--- Data for this task Enclosed Below ---

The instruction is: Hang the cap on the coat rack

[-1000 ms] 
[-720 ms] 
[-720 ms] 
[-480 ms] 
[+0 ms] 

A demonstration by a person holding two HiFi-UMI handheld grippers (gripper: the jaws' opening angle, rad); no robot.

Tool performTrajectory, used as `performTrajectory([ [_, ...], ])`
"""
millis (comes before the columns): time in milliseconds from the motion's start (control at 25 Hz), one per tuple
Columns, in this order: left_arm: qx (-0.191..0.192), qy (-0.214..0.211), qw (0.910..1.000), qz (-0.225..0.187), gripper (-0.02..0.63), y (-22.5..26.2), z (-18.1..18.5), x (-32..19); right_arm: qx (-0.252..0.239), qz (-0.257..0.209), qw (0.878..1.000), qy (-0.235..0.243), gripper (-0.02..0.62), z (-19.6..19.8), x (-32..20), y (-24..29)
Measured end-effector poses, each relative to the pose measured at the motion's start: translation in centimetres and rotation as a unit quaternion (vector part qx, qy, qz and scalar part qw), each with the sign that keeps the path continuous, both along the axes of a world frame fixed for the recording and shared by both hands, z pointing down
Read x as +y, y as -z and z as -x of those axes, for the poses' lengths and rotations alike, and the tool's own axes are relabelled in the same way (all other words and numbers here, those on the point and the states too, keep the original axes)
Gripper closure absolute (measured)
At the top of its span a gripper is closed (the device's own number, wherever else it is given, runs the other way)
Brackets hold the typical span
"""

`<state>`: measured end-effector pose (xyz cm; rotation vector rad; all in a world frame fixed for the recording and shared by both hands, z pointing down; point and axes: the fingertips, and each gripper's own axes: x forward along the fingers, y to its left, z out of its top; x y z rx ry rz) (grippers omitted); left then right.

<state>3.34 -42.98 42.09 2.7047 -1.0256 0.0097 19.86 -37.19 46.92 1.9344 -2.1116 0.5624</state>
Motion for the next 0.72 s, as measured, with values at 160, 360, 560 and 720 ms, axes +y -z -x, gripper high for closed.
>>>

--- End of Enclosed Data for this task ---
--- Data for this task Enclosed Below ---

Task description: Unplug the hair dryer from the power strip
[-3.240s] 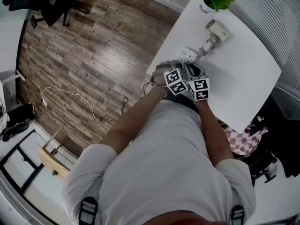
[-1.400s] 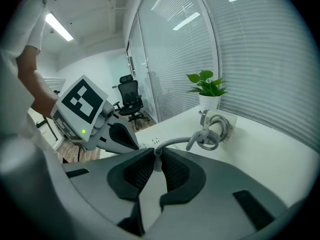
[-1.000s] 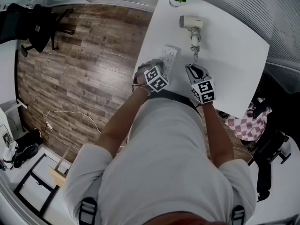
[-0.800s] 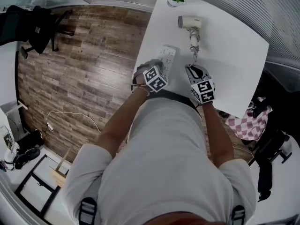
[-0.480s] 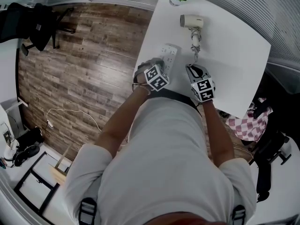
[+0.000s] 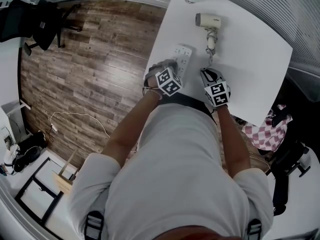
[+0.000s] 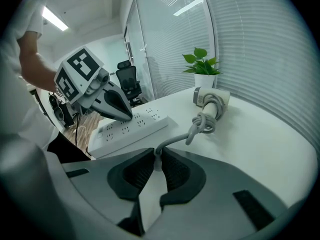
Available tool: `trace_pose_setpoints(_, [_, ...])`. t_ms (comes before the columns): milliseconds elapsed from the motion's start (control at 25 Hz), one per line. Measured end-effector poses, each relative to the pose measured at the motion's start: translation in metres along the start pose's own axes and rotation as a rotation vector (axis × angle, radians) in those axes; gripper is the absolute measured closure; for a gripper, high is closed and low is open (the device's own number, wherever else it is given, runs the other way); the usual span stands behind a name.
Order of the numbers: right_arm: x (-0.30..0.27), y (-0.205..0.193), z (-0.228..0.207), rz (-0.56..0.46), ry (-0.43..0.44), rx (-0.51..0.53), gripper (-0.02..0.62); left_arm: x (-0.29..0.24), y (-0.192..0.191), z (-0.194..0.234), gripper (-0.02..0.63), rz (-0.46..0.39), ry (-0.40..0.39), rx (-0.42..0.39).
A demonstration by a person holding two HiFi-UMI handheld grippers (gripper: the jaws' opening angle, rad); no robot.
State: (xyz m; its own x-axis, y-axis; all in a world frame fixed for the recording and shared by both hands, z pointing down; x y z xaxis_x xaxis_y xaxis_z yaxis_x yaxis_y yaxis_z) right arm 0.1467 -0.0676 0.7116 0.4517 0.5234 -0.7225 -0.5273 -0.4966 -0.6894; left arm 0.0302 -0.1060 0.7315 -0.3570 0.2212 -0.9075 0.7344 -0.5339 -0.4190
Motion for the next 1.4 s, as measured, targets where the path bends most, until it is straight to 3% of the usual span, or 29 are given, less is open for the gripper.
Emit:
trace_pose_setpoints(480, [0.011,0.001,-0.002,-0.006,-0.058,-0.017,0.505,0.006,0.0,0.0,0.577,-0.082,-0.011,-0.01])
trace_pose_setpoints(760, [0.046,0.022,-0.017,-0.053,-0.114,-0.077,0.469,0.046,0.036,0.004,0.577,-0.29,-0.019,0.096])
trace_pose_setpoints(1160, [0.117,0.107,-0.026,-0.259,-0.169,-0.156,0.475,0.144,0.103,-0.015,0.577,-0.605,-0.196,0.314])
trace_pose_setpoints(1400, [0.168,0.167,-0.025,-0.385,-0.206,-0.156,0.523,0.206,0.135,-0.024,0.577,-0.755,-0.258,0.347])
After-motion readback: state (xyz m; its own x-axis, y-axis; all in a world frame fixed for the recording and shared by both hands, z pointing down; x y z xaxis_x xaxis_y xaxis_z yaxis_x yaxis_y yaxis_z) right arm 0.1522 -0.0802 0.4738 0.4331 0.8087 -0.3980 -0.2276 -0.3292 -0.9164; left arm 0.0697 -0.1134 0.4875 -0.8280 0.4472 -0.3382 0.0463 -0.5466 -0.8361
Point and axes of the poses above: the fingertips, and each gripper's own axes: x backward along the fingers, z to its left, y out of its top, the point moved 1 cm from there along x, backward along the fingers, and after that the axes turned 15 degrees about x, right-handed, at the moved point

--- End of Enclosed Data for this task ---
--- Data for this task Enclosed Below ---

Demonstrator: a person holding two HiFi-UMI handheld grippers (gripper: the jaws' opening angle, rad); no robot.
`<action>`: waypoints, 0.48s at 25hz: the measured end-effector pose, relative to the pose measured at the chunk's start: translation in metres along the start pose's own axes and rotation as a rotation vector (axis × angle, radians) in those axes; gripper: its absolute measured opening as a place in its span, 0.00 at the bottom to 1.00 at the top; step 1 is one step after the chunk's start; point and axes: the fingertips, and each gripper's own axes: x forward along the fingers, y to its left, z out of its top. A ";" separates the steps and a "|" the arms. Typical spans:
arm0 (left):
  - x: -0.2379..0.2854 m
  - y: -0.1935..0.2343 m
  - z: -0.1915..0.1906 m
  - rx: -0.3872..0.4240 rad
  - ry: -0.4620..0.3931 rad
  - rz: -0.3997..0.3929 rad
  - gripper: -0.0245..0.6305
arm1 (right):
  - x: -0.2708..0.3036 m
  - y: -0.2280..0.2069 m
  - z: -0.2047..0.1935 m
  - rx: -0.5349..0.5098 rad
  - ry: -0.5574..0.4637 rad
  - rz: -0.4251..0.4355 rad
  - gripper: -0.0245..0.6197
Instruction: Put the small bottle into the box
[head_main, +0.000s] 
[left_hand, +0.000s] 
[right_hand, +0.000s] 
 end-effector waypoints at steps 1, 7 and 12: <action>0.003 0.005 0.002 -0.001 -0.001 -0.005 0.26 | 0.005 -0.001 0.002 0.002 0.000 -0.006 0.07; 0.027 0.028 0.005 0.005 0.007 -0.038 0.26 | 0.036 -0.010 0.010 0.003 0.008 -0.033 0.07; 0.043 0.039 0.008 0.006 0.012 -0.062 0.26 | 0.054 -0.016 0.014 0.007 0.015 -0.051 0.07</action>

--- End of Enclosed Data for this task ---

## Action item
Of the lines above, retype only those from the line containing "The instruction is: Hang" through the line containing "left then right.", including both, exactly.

## Reply to the task
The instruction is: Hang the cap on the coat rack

[-1000 ms] 
[-720 ms] 
[-720 ms] 
[-480 ms] 
[+0 ms] 

A demonstration by a person holding two HiFi-UMI handheld grippers (gripper: the jaws' opening angle, rad); no robot.

Tool performTrajectory, used as `performTrajectory([ [_, ...], ])`
"""
millis (comes before the columns): time in milliseconds from the motion's start (control at 25 Hz), one per tuple
Columns, in this order: left_arm: qx (-0.191..0.192), qy (-0.214..0.211), qw (0.910..1.000), qz (-0.225..0.187), gripper (-0.02..0.63), y (-22.5..26.2), z (-18.1..18.5), x (-32..19); right_arm: qx (-0.252..0.239), qz (-0.257..0.209), qw (0.878..1.000), qy (-0.235..0.243), gripper (-0.02..0.62), z (-19.6..19.8), x (-32..20), y (-24..29)
Measured end-effector poses, each relative to the pose measured at the motion's start: translation in centimetres and rotation as a unit quaternion (vector part qx, qy, qz and scalar part qw), each with the sign that keeps the path continuous, both along the axes of a world frame fixed for the recording and shared by both hands, z pointing down
Read x as +y, y as -z and z as -x of those axes, for the poses' lengths and rotations alike, and the tool's own axes are relabelled in the same way (all other words and numbers here, those on the point and the states too, keep the original axes)
Gripper closure absolute (measured)
At the top of its span a gripper is closed (the device's own number, wherever else it is given, runs the other way)
Brackets hold the typical span
"""

`<state>`: measured end-effector pose (xyz cm; rotation vector rad; all in a world frame fixed for the recording and shared by both hands, z pointing down; point and axes: the fingertips, and each gripper's own axes: x forward along the fingers, y to its left, z out of its top; x y z rx ry rz) (grippers omitted); left then right.

That concludes the answer to this exercise.